YOUR GOAL:
For the material below, return exactly the lines starting at the one holding "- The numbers" and ending at the one holding "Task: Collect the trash", counting both as part of the range.

- Opening Delimiter -

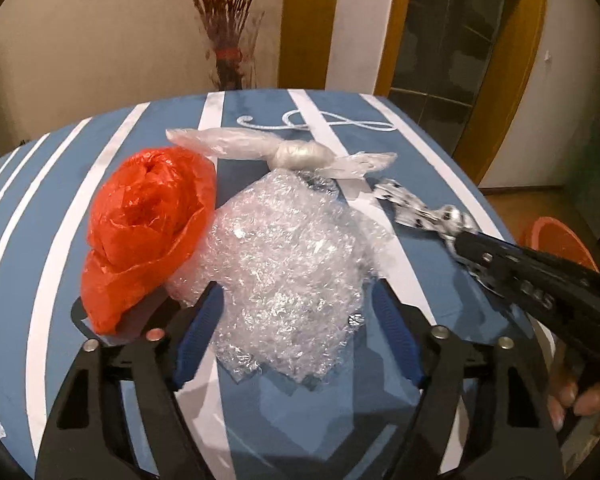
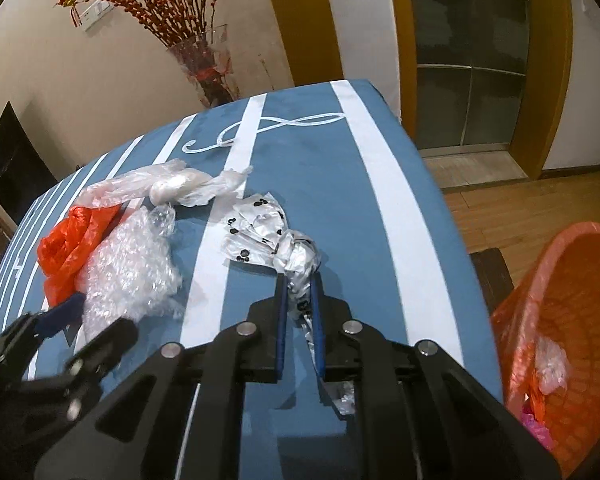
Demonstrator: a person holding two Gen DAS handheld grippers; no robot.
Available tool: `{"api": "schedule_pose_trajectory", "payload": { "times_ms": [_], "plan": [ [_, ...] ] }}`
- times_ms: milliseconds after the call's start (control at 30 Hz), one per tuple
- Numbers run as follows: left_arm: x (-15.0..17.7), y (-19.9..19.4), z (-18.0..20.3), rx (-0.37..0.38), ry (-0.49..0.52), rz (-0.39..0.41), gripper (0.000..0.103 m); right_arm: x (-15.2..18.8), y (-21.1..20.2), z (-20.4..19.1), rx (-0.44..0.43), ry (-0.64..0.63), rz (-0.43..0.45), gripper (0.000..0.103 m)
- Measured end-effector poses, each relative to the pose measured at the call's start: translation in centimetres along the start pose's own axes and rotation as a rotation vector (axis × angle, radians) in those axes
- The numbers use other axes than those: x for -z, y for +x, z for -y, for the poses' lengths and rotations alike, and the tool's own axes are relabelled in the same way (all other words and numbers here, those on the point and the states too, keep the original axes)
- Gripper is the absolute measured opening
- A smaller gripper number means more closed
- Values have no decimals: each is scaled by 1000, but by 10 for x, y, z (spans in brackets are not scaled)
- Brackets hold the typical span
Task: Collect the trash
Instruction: 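Grasp the white paw-print bag with the right tool while the left tool grasps the bubble wrap, then carry the bubble wrap in the left tool and paw-print bag in the right over the basket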
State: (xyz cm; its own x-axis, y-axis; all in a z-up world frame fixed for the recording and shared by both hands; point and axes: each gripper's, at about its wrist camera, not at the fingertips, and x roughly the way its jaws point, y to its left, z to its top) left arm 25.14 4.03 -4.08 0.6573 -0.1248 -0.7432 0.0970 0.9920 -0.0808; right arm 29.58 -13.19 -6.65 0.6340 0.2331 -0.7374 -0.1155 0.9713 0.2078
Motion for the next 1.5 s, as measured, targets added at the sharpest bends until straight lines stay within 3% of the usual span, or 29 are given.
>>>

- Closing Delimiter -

THE ANSWER:
- The numbers use other axes than those: x for -z, y for +x, z for -y, for the poses' lengths and rotations alike, and the tool's own axes are relabelled in the same way (all other words and numbers here, those on the point and the states too, keep the original axes)
- Gripper is the absolute measured opening
- A smaller gripper number means more closed
- Values have no decimals: each is scaled by 1000, but by 10 for x, y, z (spans in brackets are not scaled)
- Brackets hold the typical span
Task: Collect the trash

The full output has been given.